Look below for the line holding "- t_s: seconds" and the line holding "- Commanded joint". Repeat those two and everything between, exactly.

═══ GIVEN DATA ═══

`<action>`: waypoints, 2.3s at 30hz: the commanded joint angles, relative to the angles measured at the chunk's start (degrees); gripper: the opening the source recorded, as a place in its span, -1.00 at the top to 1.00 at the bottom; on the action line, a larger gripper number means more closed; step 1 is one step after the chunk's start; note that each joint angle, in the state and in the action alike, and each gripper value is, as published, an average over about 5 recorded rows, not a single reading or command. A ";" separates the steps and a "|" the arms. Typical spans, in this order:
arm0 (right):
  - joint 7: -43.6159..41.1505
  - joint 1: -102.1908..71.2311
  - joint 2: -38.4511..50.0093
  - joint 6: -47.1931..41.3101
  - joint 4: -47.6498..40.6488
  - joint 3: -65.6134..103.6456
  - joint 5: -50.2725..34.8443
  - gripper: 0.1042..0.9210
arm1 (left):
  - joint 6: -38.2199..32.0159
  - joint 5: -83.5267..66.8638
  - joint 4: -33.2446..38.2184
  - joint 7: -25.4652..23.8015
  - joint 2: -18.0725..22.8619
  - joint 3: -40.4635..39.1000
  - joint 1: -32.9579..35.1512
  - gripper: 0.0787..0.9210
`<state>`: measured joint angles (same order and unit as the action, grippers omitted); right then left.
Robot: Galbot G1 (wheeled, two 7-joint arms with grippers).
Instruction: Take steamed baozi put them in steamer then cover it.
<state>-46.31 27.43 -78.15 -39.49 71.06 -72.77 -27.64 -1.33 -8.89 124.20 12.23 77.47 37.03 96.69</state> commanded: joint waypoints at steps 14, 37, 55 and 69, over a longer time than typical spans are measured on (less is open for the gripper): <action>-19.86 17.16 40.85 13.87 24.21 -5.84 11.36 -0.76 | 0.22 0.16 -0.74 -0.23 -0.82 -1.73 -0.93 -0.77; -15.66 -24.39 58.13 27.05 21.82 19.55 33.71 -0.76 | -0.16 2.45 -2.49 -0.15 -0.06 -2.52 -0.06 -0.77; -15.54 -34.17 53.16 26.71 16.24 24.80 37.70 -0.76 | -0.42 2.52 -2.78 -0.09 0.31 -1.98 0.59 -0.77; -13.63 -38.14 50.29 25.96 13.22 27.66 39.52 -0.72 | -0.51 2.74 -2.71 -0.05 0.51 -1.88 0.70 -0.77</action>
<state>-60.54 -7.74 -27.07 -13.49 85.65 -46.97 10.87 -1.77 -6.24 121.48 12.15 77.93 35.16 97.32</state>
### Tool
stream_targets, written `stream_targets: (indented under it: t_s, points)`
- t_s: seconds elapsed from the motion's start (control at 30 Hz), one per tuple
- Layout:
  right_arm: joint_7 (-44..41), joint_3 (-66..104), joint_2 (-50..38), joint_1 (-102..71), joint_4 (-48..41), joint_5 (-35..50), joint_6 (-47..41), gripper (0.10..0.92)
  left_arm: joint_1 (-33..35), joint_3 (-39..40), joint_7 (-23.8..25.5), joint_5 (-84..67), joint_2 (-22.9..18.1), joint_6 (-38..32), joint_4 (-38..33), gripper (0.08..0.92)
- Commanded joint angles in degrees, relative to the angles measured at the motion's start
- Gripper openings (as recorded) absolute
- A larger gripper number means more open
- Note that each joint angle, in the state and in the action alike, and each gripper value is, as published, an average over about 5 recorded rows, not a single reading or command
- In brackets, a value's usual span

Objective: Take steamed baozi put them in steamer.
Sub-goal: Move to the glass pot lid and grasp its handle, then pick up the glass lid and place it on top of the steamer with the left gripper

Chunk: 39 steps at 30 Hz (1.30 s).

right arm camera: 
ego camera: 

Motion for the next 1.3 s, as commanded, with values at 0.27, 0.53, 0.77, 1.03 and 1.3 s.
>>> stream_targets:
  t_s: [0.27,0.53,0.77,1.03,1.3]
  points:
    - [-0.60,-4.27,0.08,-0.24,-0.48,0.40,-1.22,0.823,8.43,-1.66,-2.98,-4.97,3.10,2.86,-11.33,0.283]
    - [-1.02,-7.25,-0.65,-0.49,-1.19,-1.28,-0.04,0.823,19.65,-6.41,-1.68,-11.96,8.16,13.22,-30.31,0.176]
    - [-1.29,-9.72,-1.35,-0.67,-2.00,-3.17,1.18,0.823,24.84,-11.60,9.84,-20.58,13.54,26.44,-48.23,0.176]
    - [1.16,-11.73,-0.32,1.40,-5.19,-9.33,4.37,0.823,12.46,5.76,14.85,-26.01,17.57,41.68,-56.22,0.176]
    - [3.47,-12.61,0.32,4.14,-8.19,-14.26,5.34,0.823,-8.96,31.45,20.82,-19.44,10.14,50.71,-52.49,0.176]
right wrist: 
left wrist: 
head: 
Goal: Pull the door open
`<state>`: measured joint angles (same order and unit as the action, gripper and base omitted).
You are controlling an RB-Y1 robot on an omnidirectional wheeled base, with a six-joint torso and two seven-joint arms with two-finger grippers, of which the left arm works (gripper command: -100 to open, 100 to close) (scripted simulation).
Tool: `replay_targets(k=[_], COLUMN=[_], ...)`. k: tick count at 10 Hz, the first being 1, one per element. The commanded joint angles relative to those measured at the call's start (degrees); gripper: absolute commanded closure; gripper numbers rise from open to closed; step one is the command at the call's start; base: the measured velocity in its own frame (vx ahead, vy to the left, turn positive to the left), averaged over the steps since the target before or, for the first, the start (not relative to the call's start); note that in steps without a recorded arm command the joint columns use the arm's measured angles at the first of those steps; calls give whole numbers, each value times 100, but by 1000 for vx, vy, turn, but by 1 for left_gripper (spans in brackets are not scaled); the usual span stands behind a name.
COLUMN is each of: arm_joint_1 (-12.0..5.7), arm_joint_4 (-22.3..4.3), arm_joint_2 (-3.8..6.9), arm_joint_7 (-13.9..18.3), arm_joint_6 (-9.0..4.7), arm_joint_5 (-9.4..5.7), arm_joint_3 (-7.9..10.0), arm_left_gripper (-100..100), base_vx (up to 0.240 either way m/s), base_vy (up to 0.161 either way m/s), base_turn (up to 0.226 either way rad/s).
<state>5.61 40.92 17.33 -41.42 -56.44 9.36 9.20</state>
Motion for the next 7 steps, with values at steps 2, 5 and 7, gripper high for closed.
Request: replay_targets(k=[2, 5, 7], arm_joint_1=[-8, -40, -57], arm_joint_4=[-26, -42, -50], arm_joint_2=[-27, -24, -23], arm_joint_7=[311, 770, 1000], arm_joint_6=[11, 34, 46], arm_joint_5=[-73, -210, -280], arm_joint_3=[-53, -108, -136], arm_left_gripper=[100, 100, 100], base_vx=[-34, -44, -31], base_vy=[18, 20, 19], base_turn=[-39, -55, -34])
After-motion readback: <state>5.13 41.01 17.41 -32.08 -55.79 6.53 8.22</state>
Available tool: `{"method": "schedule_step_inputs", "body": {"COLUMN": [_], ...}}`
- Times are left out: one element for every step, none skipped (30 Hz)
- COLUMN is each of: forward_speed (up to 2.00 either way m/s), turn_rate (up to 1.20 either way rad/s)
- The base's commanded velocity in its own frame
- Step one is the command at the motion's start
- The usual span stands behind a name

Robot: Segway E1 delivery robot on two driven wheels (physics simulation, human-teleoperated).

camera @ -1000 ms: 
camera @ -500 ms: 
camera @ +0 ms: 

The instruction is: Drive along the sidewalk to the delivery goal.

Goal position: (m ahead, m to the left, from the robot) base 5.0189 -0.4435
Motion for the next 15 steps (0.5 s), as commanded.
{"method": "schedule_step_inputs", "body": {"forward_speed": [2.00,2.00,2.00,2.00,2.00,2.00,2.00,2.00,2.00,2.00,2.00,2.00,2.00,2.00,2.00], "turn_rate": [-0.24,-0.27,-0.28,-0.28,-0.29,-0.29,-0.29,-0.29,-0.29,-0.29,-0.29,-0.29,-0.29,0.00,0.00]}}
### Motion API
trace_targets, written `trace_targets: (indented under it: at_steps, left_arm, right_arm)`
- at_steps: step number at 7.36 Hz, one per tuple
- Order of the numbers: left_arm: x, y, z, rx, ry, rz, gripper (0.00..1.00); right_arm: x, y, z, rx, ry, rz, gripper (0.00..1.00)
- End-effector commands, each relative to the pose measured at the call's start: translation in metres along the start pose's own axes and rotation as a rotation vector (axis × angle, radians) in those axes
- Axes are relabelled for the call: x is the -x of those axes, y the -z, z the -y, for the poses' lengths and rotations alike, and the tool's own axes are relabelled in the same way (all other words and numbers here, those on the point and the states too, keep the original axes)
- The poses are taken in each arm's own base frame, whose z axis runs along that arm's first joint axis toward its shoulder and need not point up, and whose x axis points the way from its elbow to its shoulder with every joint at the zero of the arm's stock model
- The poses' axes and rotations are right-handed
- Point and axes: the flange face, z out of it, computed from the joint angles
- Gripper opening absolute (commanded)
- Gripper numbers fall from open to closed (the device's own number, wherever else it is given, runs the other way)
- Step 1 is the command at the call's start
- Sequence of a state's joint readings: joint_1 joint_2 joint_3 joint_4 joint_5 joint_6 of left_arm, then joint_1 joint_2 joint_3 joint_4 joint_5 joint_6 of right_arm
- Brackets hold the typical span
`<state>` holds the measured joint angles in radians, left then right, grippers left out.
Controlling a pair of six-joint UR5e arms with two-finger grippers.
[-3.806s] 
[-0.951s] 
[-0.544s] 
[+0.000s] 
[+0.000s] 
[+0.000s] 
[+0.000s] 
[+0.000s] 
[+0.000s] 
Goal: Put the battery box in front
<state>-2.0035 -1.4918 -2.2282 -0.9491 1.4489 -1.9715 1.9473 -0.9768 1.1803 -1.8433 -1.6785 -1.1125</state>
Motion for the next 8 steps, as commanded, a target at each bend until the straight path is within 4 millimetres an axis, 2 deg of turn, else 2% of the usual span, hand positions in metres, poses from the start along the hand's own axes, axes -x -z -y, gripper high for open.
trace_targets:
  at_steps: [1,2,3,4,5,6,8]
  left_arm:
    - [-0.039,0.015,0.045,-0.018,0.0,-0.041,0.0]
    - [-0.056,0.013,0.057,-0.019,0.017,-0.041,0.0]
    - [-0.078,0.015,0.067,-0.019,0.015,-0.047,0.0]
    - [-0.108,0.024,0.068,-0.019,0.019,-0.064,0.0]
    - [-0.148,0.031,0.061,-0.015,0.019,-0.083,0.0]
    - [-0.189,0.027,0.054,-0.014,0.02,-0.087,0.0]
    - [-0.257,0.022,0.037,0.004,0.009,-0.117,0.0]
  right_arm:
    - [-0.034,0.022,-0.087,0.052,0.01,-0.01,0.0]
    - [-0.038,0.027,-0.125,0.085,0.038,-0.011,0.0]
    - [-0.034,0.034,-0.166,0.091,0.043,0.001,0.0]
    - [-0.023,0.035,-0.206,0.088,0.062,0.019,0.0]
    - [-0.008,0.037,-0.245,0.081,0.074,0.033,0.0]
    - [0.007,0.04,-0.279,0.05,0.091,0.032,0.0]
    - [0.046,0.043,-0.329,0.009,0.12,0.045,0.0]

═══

_ANSWER AREA:_
- t_s: seconds elapsed from the motion's start (control at 30 Hz), one per tuple
- Layout:
  right_arm: joint_7 (-44..41), joint_3 (-66..104), joint_2 (-50..38), joint_1 (-102..71), joint_4 (-48..41), joint_5 (-35..50), joint_6 (-47..41), gripper (0.10..0.92)
  left_arm: joint_1 (-33..35), joint_3 (-39..40), joint_7 (-23.8..25.5), joint_5 (-84..67), joint_2 (-22.9..18.1), joint_6 (-38..32), joint_4 (-38..33), gripper (0.08..0.92)
- Commanded joint angles in degrees, relative to the angles measured at the motion's start

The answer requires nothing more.